A 4% economic growth rate, he said, is not out of the question.
Of course, Moore is not the only member of Utah’s all-Republican congressional delegation to have ideas about fiscal responsibility. In addition to Romney’s Trust Act, Sen. Mike Lee has been outspoken on fiscal matters, most recently co-authoring a letter to the president demanding spending cuts in return for a vote to increase the debt ceiling. Rep. Chris Stewart introduced a bill that would require the president, in his annual budget, to “provide an estimate of the per taxpayer cost of the deficit and of the public debt,” according to his website. During the pandemic, Rep. John Curtis sponsored the Deal with the Debt Today Act, which would require any new emergency or disaster spending to be offset over a 10-year period, keeping it from adding to the debt.
Romney sits on the Senate Committee on the Budget, Lee is on the Senate Joint Economic Committee and Stewart is on the House Appropriations Committee.
But Moore’s recent appointment to Ways and Means and the House Budget Committee has elevated his influence over fiscal matters.
When I mention that Republicans only added to the debt problem when they controlled all three branches of government under President Donald Trump, he disagrees. While he hadn’t yet been elected during those years, Moore said Republicans made some progress cutting discretionary spending but were hoping to do more concerning the large debt-driving entitlements during a second Trump term and with a Republican Congress, neither of which materialized.
Being an optimist doesn’t mean Moore doesn’t appreciate how hard it is to push important changes through Congress. He is particularly irritated by some Republicans who don’t hold firm to sound economic principles, or who support continuing resolutions instead of writing budgets.
“A lot of people here vote ‘no’ and hope for ‘yes,’” he said. “I don’t have a ton of patience for that.” He sees party unity as necessary for success.

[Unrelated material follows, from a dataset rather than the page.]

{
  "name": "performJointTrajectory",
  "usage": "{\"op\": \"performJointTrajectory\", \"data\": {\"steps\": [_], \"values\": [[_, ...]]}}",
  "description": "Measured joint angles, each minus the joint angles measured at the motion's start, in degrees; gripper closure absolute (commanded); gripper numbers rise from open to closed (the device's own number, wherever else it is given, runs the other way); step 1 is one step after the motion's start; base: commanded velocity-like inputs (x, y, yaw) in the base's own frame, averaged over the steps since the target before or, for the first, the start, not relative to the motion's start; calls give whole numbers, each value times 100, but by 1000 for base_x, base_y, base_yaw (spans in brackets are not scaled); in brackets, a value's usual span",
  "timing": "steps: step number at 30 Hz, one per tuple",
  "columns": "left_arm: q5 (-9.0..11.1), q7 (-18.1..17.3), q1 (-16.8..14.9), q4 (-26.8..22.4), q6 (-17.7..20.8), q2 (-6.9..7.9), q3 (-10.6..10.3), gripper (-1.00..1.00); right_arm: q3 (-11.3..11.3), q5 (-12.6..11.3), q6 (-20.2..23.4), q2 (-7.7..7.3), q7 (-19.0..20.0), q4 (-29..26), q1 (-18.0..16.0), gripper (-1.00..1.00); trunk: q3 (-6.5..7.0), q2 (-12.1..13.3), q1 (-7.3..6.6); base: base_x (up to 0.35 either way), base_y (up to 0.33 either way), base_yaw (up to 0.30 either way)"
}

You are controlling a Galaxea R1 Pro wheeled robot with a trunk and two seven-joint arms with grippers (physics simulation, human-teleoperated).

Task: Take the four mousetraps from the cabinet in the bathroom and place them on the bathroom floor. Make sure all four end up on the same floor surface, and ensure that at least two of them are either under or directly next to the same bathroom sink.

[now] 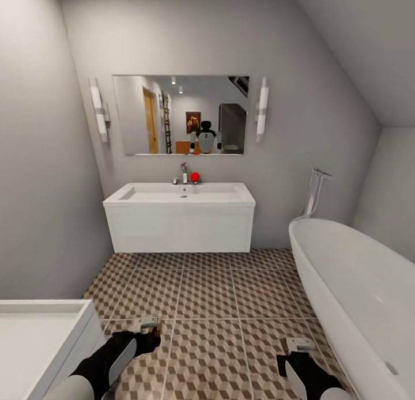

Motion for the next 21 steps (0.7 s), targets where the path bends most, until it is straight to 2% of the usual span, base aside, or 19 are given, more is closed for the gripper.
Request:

And yet, today’s Republican Party can do little without more power. A Democratic-controlled Senate is likely to oppose a lot of what the Republican-led House wants to do, and Biden still wields a veto pen.
Ultimately, Moore hopes small successes now will lead to big election successes in 2024 and beyond.
Whether that becomes another elusive visit from Godot in a divided nation remains to be seen.
But what Utah’s youngest congressman gets exactly right is that it would be far easier to tackle debt and reform today than it will be when a day of reckoning forces the issue.